Recently, I've been thinking about the vector space $C[a,b]$. I understand there's a lot out there about bases for this vector space, but what I want to try to understand are two things:
- Is the dimension of this space the continuum $\mathfrak{c} = 2^{\aleph_0}$, and
- if so, does it make sense to think of a function $f \in C[a,b]$ as a vector with $\mathfrak{c}$-many components, i.e., something of the form $$f = \langle f(a)\cdots \longleftrightarrow \cdots f(b)\rangle,$$ accounting for every function value for each $x \in [a,b]$?
Thanks for your input.
Try to show that $f_t(x) = e^{tx}$ for each $t \in \mathbb{R}$ are linearly independent functions on $[a,b]$. Thus the dimension is at least $2^{\aleph_0}$. However, $|C[a,b]| = 2^{\aleph_0}$ (to prove this you can consider the comment given below your answer!) and so the dimension is at most $2^{\aleph_0}$ and thus equal to it.
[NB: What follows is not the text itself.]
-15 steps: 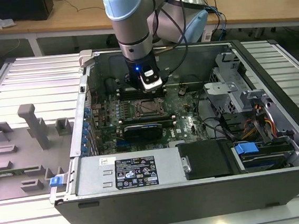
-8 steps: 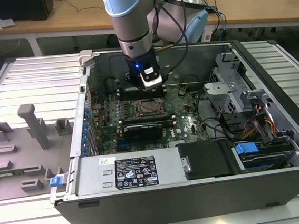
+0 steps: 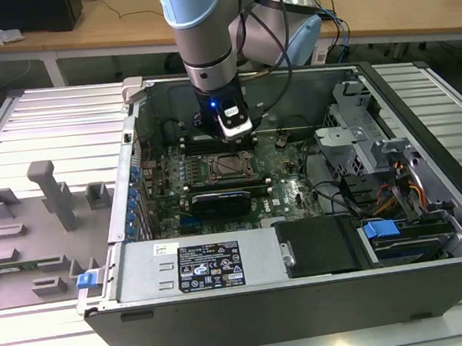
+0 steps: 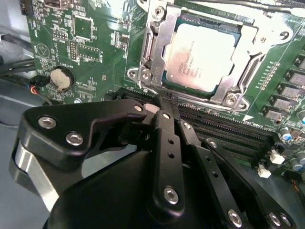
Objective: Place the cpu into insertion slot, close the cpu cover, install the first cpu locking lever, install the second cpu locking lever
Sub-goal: 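Install the first cpu locking lever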
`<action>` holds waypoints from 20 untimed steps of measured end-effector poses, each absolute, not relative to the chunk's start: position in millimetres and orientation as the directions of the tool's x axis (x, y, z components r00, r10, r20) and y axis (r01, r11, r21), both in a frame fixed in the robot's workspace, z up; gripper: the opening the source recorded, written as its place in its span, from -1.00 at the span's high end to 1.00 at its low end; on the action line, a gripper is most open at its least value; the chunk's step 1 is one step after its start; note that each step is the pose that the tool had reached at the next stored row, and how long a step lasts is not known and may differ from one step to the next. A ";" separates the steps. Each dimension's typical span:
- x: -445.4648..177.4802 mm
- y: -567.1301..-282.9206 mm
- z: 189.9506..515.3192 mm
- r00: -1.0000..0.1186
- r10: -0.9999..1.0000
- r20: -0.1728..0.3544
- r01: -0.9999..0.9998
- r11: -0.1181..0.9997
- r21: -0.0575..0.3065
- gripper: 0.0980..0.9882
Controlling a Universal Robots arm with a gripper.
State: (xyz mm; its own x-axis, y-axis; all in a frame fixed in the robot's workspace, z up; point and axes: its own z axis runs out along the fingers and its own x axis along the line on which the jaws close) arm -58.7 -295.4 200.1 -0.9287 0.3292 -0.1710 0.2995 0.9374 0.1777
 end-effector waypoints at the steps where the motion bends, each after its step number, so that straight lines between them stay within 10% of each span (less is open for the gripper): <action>1: -58.7 -295.5 198.5 -0.929 0.330 -0.169 0.299 0.937 0.182 0.98; 12: -58.6 -295.3 210.0 -0.929 0.329 -0.171 0.299 0.937 0.179 0.98; 20: -56.6 -295.4 211.3 -0.932 0.316 -0.178 0.304 0.948 0.090 0.98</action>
In terms of "does it make sense to consider it as that", the answer depends on what you think is reasonable. It's definitely good fun to assign such geometric reasoning to this space and there's nothing inherently wrong in thinking like that - this is formally correct as an idea. However, it's not obvious that this will be that useful as a way of thinking as there are notoriously many phenomena which happen in infinite dimensional spaces and have no analogue in finite dimensional spaces, for example in your space the closed unit ball under the norm $||f|| = sup_{[a,b]} \{f\}$ is closed and bounded but not compact and equally not all linear mappings between infinite dimensional vector spaces have to be continuous etc.